AVAILABLE DATA:

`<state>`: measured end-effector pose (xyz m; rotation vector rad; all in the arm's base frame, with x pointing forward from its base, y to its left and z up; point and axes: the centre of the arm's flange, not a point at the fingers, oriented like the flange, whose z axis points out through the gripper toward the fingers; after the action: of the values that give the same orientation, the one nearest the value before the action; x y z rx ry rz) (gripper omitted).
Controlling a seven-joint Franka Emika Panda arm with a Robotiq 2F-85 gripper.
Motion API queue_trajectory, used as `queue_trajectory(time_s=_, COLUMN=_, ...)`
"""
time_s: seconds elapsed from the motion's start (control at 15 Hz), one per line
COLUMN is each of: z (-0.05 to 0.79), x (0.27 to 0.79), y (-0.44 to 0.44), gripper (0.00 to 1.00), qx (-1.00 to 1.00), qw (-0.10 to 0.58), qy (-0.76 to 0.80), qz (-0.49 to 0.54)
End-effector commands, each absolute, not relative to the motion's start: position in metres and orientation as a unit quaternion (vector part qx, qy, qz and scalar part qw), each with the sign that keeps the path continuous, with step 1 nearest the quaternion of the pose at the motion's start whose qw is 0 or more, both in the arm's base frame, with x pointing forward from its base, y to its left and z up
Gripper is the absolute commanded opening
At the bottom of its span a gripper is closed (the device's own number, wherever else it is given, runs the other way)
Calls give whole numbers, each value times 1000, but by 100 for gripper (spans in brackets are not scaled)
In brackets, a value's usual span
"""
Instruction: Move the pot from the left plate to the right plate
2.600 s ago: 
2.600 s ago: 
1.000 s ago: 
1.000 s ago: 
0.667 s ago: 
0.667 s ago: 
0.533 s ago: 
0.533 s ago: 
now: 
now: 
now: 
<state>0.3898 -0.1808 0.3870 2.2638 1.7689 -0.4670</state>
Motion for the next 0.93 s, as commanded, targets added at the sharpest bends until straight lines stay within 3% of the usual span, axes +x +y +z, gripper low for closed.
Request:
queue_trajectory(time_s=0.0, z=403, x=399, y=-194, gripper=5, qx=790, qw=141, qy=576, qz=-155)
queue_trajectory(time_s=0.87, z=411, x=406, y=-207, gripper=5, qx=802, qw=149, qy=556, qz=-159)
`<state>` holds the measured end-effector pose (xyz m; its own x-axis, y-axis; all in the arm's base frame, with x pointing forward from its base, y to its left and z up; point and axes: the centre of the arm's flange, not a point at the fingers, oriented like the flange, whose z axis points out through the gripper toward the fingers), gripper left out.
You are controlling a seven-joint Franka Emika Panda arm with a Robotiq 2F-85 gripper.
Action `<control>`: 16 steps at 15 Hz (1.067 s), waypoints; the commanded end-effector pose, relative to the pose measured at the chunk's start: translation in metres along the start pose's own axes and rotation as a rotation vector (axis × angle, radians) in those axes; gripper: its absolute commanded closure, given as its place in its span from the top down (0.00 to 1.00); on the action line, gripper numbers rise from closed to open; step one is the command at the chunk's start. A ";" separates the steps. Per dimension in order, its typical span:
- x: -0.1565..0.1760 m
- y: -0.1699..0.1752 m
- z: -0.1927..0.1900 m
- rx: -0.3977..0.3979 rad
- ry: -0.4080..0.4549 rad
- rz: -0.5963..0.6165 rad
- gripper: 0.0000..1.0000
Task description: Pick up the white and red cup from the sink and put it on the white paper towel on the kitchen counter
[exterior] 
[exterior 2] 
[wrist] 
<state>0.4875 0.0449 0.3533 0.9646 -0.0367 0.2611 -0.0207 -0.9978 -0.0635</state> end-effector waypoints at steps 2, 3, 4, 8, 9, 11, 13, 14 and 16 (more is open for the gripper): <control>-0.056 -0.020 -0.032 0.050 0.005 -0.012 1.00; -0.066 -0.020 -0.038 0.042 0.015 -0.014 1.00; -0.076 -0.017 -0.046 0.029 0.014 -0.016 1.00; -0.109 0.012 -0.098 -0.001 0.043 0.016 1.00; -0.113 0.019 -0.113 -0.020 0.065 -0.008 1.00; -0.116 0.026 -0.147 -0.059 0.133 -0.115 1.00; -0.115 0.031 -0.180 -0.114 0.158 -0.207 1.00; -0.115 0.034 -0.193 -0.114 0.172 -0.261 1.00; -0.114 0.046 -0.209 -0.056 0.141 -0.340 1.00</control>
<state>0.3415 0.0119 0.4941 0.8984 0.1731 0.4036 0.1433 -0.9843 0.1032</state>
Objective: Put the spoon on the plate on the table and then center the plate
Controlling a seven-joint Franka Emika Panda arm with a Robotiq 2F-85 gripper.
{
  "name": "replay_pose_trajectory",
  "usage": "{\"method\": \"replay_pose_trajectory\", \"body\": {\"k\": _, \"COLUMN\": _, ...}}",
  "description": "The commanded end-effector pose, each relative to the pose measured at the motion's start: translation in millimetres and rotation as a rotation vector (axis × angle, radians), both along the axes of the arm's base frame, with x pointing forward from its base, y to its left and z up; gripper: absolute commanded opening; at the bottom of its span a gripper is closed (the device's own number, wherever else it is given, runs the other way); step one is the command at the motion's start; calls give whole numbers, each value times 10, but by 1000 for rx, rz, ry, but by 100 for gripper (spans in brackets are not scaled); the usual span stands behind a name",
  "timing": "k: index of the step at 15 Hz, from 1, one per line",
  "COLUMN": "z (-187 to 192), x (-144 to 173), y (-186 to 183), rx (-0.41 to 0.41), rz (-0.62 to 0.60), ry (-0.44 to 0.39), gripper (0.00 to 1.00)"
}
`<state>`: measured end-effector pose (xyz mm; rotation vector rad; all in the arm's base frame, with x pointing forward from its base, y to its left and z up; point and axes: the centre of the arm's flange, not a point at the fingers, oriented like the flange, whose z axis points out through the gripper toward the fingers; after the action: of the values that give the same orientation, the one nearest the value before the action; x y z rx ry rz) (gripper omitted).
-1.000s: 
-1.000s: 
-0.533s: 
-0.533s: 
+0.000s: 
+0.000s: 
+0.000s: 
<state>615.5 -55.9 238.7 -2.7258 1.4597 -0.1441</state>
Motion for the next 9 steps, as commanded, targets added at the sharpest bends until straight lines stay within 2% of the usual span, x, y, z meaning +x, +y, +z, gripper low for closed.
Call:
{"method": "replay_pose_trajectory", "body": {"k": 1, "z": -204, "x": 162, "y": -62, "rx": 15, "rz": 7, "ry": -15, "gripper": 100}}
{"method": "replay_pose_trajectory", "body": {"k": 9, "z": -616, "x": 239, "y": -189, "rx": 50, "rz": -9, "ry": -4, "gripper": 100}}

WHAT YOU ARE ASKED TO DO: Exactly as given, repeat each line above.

EXERCISE OUTPUT:
`<state>`: measured end-effector pose (xyz m; rotation vector rad; all in the arm's base frame, with x pointing forward from its base, y to its left and z up; point and axes: the centre of the arm's flange, not a point at the fingers, oriented like the flange, whose z axis points out through the gripper toward the fingers; after the action: of the values that give the same orientation, the one nearest the value before the action; x y z rx ry rz) (gripper omitted).
Controlling a seven-joint Franka Emika Panda arm with a Robotiq 2F-85 gripper.
Motion API queue_trajectory, used as `queue_trajectory(time_s=_, COLUMN=_, ...)`
"""
time_s: seconds elapsed from the motion's start (control at 15 Hz), one per line
COLUMN is each of: z (-0.05 to 0.79), x (0.27 to 0.79), y (-0.44 to 0.44), gripper (0.00 to 1.00), qx (-1.00 to 1.00), qw (-0.10 to 0.58), qy (-0.76 to 0.80), qz (-0.49 to 0.54)
End-effector commands, each absolute, not relative to the motion's start: position in metres and orientation as a unit quaternion (vector part qx, qy, qz and scalar part qw), each with the sign that keeps the path continuous, with step 1 nearest the quaternion of the pose at the motion's start whose qw is 0 or more, both in the arm's base frame, with x pointing forward from its base, y to its left and z up
Gripper is the absolute commanded opening
At the bottom of its span a gripper is closed (the device's own number, wherever else it is given, runs the other way)
Calls give whole numbers, each value times 1000, but by 100 for gripper (spans in brackets are not scaled)
In brackets, a value's usual span
"""
Instruction: Move the pot from the left plate to the right plate
2.600 s ago: 
2.600 s ago: 
1.000 s ago: 
1.000 s ago: 
0.667 s ago: 
0.667 s ago: 
0.533 s ago: 
0.533 s ago: 
now: 
now: 
now: 
<state>0.3898 -0.1808 0.3870 2.2638 1.7689 -0.4670</state>
Motion for the next 0.93 s, as commanded, targets added at the sharpest bends until straight lines stay within 3% of the usual span, axes +x +y +z, gripper low for closed.
Request:
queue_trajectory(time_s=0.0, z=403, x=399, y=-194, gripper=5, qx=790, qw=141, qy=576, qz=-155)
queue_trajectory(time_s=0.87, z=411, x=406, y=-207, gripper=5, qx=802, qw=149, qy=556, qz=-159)
`<state>` holds the measured end-effector pose (xyz m; its own x-axis, y-axis; all in the arm's base frame, with x pointing forward from its base, y to its left and z up; point and axes: the centre of the arm's flange, not a point at the fingers, oriented like the flange, whose z axis points out through the gripper toward the fingers), gripper left out.
You are controlling a seven-joint Franka Emika Panda arm with a Robotiq 2F-85 gripper.
Action `<control>`: 16 steps at 15 Hz (1.067 s), waypoints; the commanded end-effector pose, relative to the pose measured at the chunk's start: translation in metres along the start pose's own axes and rotation as a rotation vector (axis × angle, radians) in those axes; gripper: its absolute commanded closure, given as its place in its span from the top down (0.00 to 1.00); on the action line, gripper numbers rise from closed to open; step one is the command at the chunk's start. A ";" separates the steps. Per dimension in order, its typical span:
- x: -0.1565..0.1760 m
- y: -0.1699..0.1752 m
- z: -0.1927..0.1900 m
- rx: -0.3977..0.3979 rad
- ry: -0.4080..0.4549 rad
- rz: -0.5963..0.6165 rad
- gripper: 0.0000..1.0000
Task description: Pick up the white and red cup from the sink and put it on the white paper towel on the kitchen counter
[exterior] 
[exterior 2] 
[wrist] 
<state>0.4875 0.0449 0.3533 0.9646 -0.0367 0.2611 -0.0207 -0.9978 -0.0635</state> end-effector waypoints at steps 2, 3, 4, 8, 9, 11, 13, 14 and 16 (more is open for the gripper): <control>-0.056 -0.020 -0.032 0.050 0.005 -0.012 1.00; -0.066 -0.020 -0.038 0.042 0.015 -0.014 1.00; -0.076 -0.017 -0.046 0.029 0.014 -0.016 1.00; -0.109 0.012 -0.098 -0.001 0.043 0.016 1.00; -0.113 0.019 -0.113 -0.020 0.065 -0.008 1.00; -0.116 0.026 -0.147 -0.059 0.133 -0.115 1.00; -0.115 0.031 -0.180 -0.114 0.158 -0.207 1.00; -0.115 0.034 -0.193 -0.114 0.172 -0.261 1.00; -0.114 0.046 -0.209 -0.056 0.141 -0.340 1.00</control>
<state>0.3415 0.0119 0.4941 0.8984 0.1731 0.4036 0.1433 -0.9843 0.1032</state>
Objective: Put the spoon on the plate on the table and then center the plate
Controlling a seven-joint Franka Emika Panda arm with a Robotiq 2F-85 gripper.
{
  "name": "replay_pose_trajectory",
  "usage": "{\"method\": \"replay_pose_trajectory\", \"body\": {\"k\": _, \"COLUMN\": _, ...}}",
  "description": "The commanded end-effector pose, each relative to the pose measured at the motion's start: translation in millimetres and rotation as a rotation vector (axis × angle, radians), both along the axes of the arm's base frame, with x pointing forward from its base, y to its left and z up; gripper: absolute commanded opening; at the bottom of its span a gripper is closed (the device's own number, wherever else it is given, runs the other way); step one is the command at the motion's start; calls give whole numbers, each value times 10, but by 1000 for rx, rz, ry, but by 100 for gripper (spans in brackets are not scaled); the usual span stands behind a name",
  "timing": "k: index of the step at 15 Hz, from 1, one per line",
  "COLUMN": "z (-187 to 192), x (-144 to 173), y (-186 to 183), rx (-0.41 to 0.41), rz (-0.62 to 0.60), ry (-0.44 to 0.39), gripper (0.00 to 1.00)"
}
`<state>`: measured end-effector pose (xyz mm; rotation vector rad; all in the arm's base frame, with x pointing forward from its base, y to its left and z up; point and axes: the centre of the arm's flange, not a point at the fingers, oriented like the flange, whose z axis points out through the gripper toward the fingers; after the action: of the values that give the same orientation, the one nearest the value before the action; x y z rx ry rz) (gripper omitted).
-1.000s: 
-1.000s: 
-0.533s: 
-0.533s: 
+0.000s: 
+0.000s: 
+0.000s: 
<state>615.5 -55.9 238.7 -2.7258 1.4597 -0.1441</state>
Motion for the next 9 steps, as commanded, targets added at the sharpest bends until straight lines stay within 2% of the usual span, x, y, z meaning +x, +y, +z, gripper low for closed.
Call:
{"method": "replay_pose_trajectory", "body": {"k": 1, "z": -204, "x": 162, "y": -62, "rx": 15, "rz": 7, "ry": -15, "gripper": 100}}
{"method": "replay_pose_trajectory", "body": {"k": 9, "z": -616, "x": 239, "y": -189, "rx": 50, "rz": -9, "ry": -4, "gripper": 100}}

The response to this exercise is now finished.